The Department of Health and Human Services (HHS) Office of Inspector General (OIG) recently published a final rule to modify and add new safe harbors under the federal Anti-Kickback Statute (AKS) and to codify a new Civil Monetary Penalty law (CMP) exception for beneficiary inducements related to healthcare system improvements. In order for an arrangement to be “protected” under either the AKS or the CMP exceptions, it must meet all the conditions of a safe harbor.
Specifically, the OIG finalized the following additions or amendments to the AKS safe harbors:
Value-Based Agreement Safe Harbors
The OIG finalized three new safe harbors, with no modifications from the proposed rule, related to remuneration exchanged between or among participants in value-based arrangements designed to coordinate and manage patient care, as outlined below:
- Care Coordination Arrangements to Improve Quality, Health Outcomes, and Efficiency – This safe harbor allows qualifying value-based enterprise (VBE) participants to provide in-kind remuneration without assuming any risk or assuming less than substantial downside risk. Remuneration exchanged under this type of arrangement must be used predominantly to engage in activities directly connected to the coordination and management of care for patients that do not result in more than incidental benefits to persons outside of the target patient population.

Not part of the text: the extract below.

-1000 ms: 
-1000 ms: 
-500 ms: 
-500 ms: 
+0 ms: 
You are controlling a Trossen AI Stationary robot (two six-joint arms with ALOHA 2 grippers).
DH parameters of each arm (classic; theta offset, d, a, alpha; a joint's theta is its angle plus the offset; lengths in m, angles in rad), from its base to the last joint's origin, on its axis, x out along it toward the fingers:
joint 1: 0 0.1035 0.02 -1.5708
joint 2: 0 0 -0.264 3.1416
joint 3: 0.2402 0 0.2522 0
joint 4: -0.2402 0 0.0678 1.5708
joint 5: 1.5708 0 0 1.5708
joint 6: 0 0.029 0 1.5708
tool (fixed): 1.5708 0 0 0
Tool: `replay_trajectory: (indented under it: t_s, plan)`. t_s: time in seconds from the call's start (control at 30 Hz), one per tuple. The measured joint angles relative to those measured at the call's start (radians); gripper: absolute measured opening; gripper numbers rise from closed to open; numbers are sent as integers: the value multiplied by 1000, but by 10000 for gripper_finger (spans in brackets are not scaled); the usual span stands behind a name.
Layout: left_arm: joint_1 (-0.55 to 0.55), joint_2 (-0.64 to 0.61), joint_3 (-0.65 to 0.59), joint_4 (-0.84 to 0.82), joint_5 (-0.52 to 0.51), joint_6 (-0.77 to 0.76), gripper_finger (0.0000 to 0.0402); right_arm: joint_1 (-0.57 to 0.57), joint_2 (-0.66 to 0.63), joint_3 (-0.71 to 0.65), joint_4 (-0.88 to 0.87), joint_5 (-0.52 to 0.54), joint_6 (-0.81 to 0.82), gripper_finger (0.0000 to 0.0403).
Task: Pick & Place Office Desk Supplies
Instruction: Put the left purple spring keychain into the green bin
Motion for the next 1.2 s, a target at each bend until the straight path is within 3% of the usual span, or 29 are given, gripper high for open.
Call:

- Value-Based Arrangements with Substantial Downside Financial Risk – This safe harbor protects both monetary and in-kind remuneration for care coordination arrangements where the VBE assumes a substantial financial risk for a period of at least one (1) year from a payor for a targeted patient population.
- Value-Based Arrangements with Full Financial Risk – This safe harbor protects certain arrangements that involve in-kind and monetary remuneration involving VBEs that assume full financial risk for a period of at least one (1) year from a payor for a target patient population.
For the purposes of these safe harbors, the OIG defines “value-based enterprise” as “two or more VBE participants: (i) collaborating to achieve at least one value-based purpose; (ii) each of which is a party to a value-based arrangement with the other or at least one other VBE participant in the value-based enterprise;(iii) that has an accountable body or person responsible for financial and operational oversight of the value-based enterprise; and (iv) that have a governing document that describe the value-based enterprise and how the VBE participants intend to achieve its value-base purpose(s).” Such purposes include coordinating, managing, and improving the care of a VBE defined target patient population; appropriate cost reductions; or transitioning to healthcare delivery and payment mechanisms based on the quality of care and control of costs of care for a target patient population.
Further, a VBE participant is “an individual or entity that engages in at least one value-based activity as part of a value-based enterprise.” However, the following entities are prohibited from using a value-based safe harbor: pharmaceutical manufacturers, distributors, and wholesalers; pharmacy benefit managers (PBMs); laboratory companies; pharmacies that primarily compound drugs or primarily dispense compounded drugs; manufacturers of devices or medical supplies; entities or individuals that sell or rent durable medical equipment, prosthetics, orthotics and supplies (DMEPOS) (except for a pharmacy or a physician, provider, or other entity that primarily furnishes services); and medical device distributors and wholesalers.
Patient Engagement and Support Safe Harbor
The OIG finalized, with some modification from the proposed rule, a new safe harbor for certain arrangements where VBE participants provide patient engagement tools and supports to specific patients to improve quality, health outcomes, and efficiency. Under the safe harbor, “remuneration” under the AKS would not include in-kind engagement tools or supports directly connected to coordination and management that a VBE participant furnishes to a patient in a target patient population.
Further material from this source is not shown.